Data provided
------------

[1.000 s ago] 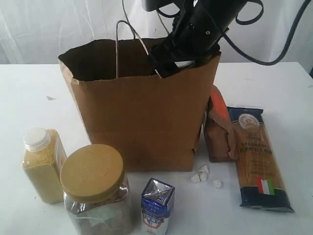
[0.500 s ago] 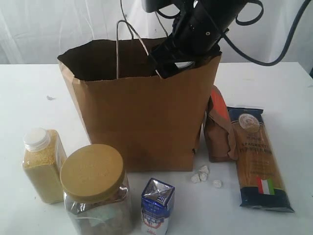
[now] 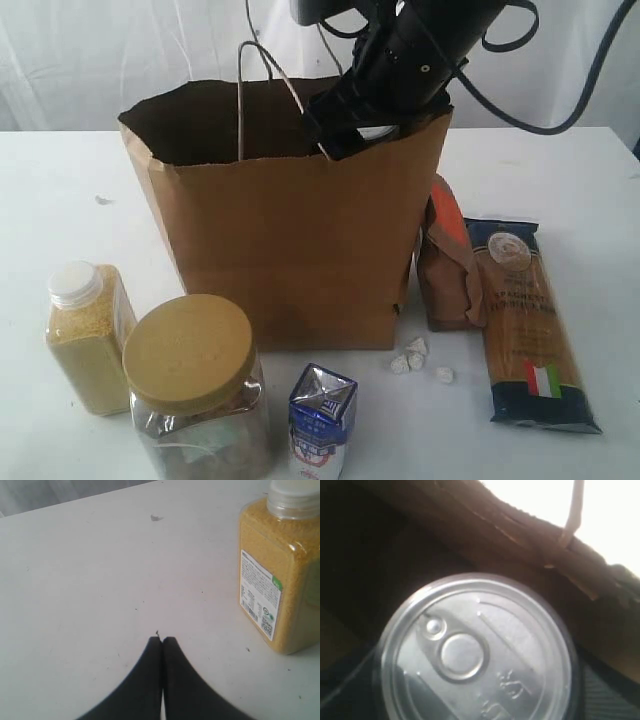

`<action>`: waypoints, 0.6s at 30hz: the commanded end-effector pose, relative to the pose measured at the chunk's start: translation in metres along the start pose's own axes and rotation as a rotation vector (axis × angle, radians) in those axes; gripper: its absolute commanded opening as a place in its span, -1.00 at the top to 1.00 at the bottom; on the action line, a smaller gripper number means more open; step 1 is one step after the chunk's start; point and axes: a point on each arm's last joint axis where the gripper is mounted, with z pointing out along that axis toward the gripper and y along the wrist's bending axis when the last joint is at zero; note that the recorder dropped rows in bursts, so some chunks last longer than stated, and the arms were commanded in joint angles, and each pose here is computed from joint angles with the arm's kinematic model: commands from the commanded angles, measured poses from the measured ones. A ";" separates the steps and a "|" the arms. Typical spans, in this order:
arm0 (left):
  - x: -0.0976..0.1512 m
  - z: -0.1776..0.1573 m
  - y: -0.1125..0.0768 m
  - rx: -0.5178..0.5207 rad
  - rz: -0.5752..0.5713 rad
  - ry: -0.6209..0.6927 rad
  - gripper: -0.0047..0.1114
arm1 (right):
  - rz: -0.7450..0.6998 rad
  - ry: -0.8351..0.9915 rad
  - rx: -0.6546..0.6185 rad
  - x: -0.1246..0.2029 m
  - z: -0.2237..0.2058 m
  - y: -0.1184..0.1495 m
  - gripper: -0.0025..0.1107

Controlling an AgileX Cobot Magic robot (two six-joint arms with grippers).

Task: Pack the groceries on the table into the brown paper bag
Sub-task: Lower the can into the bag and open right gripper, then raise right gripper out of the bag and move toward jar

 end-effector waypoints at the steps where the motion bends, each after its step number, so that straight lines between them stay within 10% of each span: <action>1: 0.001 0.000 0.000 0.000 -0.011 -0.003 0.92 | -0.015 -0.034 0.008 -0.003 -0.003 -0.001 -0.39; 18: 0.001 0.000 0.000 0.000 -0.011 -0.003 0.92 | -0.017 -0.092 0.021 -0.004 -0.026 0.005 -0.64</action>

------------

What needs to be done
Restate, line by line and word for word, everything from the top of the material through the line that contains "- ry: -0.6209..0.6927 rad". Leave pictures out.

Solved exercise
[1.000 s ago] 
[0.500 s ago] 
[now] 

`<action>`: waypoints, 0.6s at 30hz: the commanded end-effector pose, relative to the pose measured at the chunk's start: translation in metres along the start pose's own axes and rotation as a rotation vector (axis × angle, radians) in those axes; gripper: its absolute commanded opening as a place in its span, -1.00 at the top to 1.00 at the bottom; on the action line, a smaller gripper number means more open; step 1 is one step after the chunk's start; point and axes: a point on each arm's last joint axis where the gripper is mounted, with z pointing out along that axis toward the gripper and y along the wrist's bending axis when the last joint is at zero; note that the recorder dropped rows in bursts, so some chunks last longer than stated, and the arms were commanded in joint angles, and each pose here is computed from joint angles with the arm's kinematic model: commands from the commanded angles, measured poses from the measured ones. A ";" separates the steps and a "|" the arms. Typical spans, in this order:
arm0 (left):
  - x: -0.0976..0.1512 m
  - z: -0.1776..0.1573 m
  - y: -0.1125..0.0768 m
  - rx: -0.5178..0.5207 rad
  - rz: -0.5752..0.5713 rad
  - ry: -0.6209..0.6927 rad

This output requires no further additions.